Panorama Hispano News | December 5, 2016

It’s not too late to vaccinateDecember 4 -10 is National Influential Vaccination Week 2016 and the Greater Buffalo United Accountable Healthcare Network (GBUAHN) wants to let the public know that it’s not too late to vaccinate. At this time of the year, many people think it is too late to get a flu vaccination, but the Centers for Disease Control (CDC) recommends that flu vaccination efforts continue throughout the flu season.

“Flu season often peaks between December and March, but activity can occur as late as May,” says Dr. Raul Vazquez, Chief Executive Officer of GBUAHN. “At GBUAHN, we are encouraging people who have not yet been vaccinated this season to get vaccinated now.” It takes about two weeks after vaccination for the antibodies that fight the flu virus to develop in the body, so it’s best to get a flu shot early.

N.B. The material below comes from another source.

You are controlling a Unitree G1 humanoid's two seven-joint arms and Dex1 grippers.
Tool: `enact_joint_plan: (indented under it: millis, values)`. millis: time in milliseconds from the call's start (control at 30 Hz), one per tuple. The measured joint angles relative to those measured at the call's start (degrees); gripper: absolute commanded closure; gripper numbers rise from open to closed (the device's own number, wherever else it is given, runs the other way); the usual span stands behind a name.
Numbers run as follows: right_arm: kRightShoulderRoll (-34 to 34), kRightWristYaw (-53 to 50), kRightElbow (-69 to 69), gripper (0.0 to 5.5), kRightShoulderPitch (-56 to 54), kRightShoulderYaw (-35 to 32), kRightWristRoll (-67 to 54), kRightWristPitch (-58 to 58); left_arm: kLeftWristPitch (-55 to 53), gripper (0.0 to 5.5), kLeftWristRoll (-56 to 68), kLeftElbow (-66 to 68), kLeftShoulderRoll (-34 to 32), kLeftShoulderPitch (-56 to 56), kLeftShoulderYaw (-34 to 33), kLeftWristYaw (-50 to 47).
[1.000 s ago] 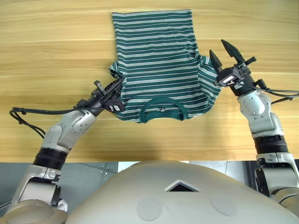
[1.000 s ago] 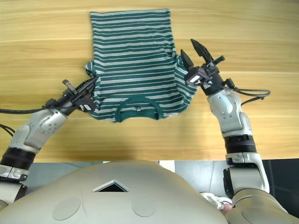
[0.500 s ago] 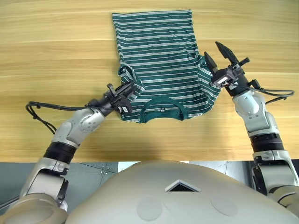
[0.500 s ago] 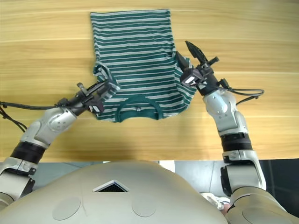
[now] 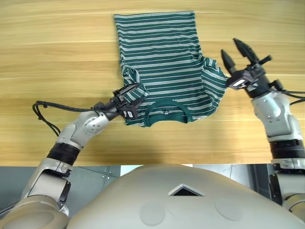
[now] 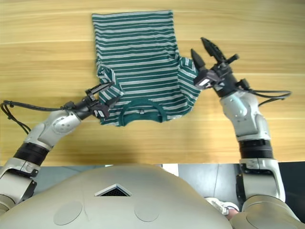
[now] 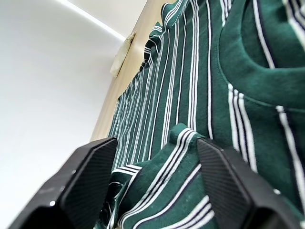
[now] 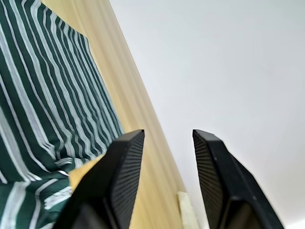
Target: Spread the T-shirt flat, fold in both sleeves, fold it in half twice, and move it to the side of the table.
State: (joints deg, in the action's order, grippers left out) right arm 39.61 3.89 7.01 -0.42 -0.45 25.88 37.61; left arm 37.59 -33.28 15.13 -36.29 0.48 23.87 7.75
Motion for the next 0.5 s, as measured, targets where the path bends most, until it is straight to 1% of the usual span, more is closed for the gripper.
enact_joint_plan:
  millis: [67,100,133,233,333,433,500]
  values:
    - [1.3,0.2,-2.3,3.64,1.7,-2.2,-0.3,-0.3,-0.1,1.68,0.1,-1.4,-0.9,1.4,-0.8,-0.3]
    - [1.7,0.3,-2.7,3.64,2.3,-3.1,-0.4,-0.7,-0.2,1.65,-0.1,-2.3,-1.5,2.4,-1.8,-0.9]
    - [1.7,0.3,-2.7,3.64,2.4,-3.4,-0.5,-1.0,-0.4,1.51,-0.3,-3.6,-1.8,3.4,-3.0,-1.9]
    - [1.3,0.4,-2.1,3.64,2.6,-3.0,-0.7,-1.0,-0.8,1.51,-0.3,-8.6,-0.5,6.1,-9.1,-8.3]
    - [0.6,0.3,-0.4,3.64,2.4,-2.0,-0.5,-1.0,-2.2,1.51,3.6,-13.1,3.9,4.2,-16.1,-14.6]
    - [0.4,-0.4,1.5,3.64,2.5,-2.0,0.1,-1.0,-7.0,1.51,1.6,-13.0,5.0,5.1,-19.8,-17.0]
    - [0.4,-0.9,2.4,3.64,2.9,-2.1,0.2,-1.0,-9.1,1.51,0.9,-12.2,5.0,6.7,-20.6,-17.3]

For millions of people each season, the flu means a fever, sore throat, cough, runny or stuffy nose, muscle aches and fatigue. Millions of people across the U.S. get sick, hundreds of thousands are hospitalized and thousands to tens of thousands of people actually die from the flu each year.

The CDC recommends a yearly flu shot for everyone six months of age or older as the first and most important step in protecting against seasonal flu viruses. This season, CDC recommends the use of injectable flu vaccines. The nasal spray flu vaccine (live attenuated influenza vaccine or LAIV) is not recommended for use this season because of concerns about effectiveness.